The problem
All of the data below should be written out again exactly.

Data below

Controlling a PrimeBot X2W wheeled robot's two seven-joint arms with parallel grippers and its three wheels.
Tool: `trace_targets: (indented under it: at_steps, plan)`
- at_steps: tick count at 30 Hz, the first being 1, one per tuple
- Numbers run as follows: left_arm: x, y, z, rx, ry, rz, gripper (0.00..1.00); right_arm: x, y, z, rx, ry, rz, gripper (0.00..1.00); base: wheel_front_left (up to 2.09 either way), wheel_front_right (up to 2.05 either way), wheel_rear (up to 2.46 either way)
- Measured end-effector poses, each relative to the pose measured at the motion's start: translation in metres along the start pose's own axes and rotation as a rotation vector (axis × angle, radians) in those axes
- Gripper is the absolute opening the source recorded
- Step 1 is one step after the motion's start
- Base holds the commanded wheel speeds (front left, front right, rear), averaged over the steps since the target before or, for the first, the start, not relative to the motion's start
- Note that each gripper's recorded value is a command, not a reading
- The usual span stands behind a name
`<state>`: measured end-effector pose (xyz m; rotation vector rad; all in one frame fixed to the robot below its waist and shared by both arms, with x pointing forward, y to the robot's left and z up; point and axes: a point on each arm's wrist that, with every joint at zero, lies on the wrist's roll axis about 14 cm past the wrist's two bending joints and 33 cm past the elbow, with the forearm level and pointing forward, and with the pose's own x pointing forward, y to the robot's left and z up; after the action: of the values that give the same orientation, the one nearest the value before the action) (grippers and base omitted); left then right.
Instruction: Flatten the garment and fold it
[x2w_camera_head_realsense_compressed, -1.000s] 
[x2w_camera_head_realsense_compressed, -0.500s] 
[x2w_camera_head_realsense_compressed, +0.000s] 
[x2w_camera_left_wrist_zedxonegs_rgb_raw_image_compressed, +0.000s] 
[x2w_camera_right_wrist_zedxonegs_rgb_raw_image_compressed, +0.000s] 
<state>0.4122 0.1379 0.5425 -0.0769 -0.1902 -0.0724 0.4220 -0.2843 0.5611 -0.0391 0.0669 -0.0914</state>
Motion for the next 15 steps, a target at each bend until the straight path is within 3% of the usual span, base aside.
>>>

Response for this exercise
Controlling a PrimeBot X2W wheeled robot's two seven-joint arms with parallel grippers and its three wheels.
Tool: `trace_targets: (indented under it: at_steps, plan)`
- at_steps: tick count at 30 Hz, the first being 1, one per tuple
- Numbers run as follows: left_arm: x, y, z, rx, ry, rz, gripper (0.00..1.00); right_arm: x, y, z, rx, ry, rz, gripper (0.00..1.00); base: wheel_front_left (up to 2.09 either way), wheel_front_right (up to 2.05 either way), wheel_rear (up to 2.46 either way)
- Measured end-effector poses, each relative to the pose measured at the motion's start: translation in metres along the start pose's own axes and rotation as a rotation vector (axis × angle, radians) in those axes
- Gripper is the absolute opening the source recorded
- Step 1 is one step after the motion's start
- Base holds the commanded wheel speeds (front left, front right, rear), averaged over the steps since the target before or, for the first, the start, not relative to the motion's start
- Note that each gripper's recorded value is a command, not a reading
- The usual span stands behind a name
`<state>`: measured end-effector pose (xyz m; rotation vector rad; all in one frame fixed to the robot below its waist and shared by both arms, with x pointing forward, y to the robot's left and z up; point and axes: a point on each arm's wrist that, with every joint at zero, lies on the wrist's roll axis about 14 cm past the wrist's two bending joints and 33 cm past the elbow, with the forearm level and pointing forward, and with the pose's own x pointing forward, y to the robot's left and z up; after the action: of the values that give the same orientation, the one nearest the value before the action) (grippers and base omitted); left then right.
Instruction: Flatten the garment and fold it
[x2w_camera_head_realsense_compressed, -1.000s] 
[x2w_camera_head_realsense_compressed, -0.500s] 
[x2w_camera_head_realsense_compressed, +0.000s] 
[x2w_camera_left_wrist_zedxonegs_rgb_raw_image_compressed, +0.000s] 
[x2w_camera_right_wrist_zedxonegs_rgb_raw_image_compressed, +0.000s] 
<state>0.4122 0.1379 0.5425 -0.0769 -0.1902 -0.0724 0.4220 -0.2843 0.5611 -0.0391 0.0669 -0.0914</state>
Motion for the next 15 steps, a target at each bend until the straight path is within 3% of the usual span, base aside.
>>>

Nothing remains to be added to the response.